BRIEF –
Output exactly the lines below, starting with the line that has "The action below" and going on through the line that has "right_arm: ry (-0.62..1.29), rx", both included, and no other lines.

=== LISTED ENTRIES ===

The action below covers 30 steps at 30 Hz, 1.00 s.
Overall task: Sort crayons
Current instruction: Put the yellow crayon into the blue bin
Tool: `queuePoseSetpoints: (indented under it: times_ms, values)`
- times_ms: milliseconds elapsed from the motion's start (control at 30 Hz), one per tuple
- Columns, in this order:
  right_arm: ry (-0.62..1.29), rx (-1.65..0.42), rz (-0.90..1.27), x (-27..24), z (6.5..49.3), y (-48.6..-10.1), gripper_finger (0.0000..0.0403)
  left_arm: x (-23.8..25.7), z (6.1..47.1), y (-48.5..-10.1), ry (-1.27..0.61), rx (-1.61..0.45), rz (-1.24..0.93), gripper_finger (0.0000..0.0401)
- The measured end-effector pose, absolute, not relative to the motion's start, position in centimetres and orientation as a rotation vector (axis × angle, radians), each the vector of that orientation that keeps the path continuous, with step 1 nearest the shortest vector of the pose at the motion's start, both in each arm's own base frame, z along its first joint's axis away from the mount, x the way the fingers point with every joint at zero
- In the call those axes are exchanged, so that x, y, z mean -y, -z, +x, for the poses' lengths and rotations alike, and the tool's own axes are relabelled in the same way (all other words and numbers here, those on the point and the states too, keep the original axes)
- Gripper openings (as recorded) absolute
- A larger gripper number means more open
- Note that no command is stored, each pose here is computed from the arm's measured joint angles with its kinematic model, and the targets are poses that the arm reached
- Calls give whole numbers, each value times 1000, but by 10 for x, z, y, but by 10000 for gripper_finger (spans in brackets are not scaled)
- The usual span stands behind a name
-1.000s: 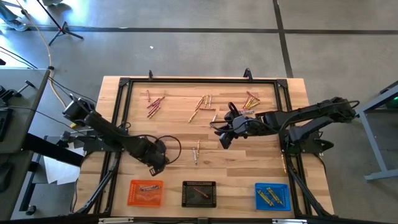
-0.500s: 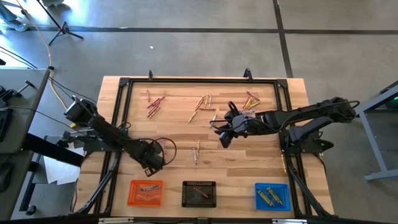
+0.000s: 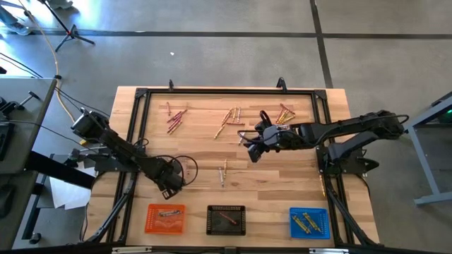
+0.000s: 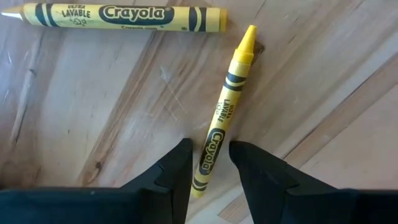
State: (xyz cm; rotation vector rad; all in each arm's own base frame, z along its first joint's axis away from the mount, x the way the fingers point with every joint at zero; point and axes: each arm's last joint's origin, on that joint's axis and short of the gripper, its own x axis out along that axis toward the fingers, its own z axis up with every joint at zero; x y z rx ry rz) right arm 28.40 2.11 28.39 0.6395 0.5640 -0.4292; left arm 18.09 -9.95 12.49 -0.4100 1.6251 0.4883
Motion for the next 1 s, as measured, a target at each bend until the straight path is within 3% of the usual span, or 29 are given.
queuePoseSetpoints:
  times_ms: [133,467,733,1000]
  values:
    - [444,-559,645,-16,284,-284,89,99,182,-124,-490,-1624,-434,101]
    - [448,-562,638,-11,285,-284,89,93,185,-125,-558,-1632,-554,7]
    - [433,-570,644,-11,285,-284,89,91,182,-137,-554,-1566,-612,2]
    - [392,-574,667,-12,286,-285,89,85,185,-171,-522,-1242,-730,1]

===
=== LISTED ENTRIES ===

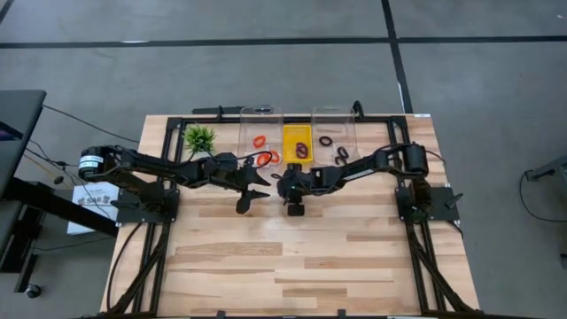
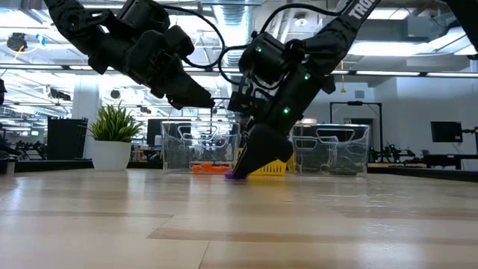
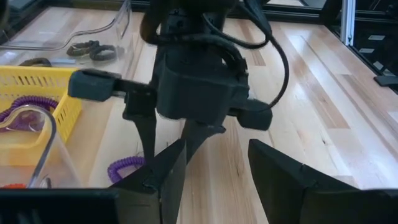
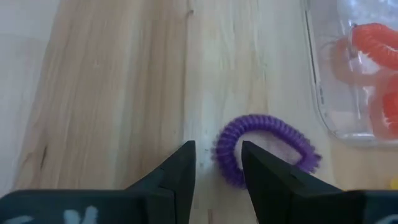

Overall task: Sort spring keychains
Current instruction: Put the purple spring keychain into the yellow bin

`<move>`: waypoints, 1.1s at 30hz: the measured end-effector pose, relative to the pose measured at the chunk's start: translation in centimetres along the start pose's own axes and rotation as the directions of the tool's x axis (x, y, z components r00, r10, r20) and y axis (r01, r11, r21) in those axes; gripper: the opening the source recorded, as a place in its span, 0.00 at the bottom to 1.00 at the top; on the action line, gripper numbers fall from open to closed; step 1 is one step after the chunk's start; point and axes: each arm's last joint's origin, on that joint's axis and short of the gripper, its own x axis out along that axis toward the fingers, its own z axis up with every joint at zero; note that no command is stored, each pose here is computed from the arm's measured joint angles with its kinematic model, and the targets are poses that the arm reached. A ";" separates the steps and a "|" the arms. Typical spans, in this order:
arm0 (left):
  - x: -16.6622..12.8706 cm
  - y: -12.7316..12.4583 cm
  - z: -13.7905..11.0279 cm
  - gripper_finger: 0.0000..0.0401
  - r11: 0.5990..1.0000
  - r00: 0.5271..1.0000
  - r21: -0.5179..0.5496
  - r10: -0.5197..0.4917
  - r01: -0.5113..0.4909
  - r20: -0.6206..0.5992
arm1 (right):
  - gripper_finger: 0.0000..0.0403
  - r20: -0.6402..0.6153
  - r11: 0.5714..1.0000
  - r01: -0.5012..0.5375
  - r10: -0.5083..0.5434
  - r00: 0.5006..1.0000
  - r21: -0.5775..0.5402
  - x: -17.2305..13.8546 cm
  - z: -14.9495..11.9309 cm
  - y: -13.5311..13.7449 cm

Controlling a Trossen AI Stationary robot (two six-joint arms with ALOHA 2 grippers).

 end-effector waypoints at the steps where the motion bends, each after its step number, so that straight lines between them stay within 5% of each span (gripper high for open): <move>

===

OUTPUT OF THE TASK –
The action below covers 30 steps at 30 Hz, 1.00 s.
Overall task: Sort crayons
Current instruction: Put the yellow crayon into the blue bin
Tool: `queuePoseSetpoints: (indented under it: times_ms, values)`
- times_ms: milliseconds elapsed from the motion's start (control at 30 Hz), one per tuple
- Columns, in this order:
  right_arm: ry (-0.62..1.29), rx (-1.65..0.42), rz (-0.90..1.27), x (-27..24), z (6.5..49.3), y (-48.6..-10.1), gripper_finger (0.0000..0.0403)

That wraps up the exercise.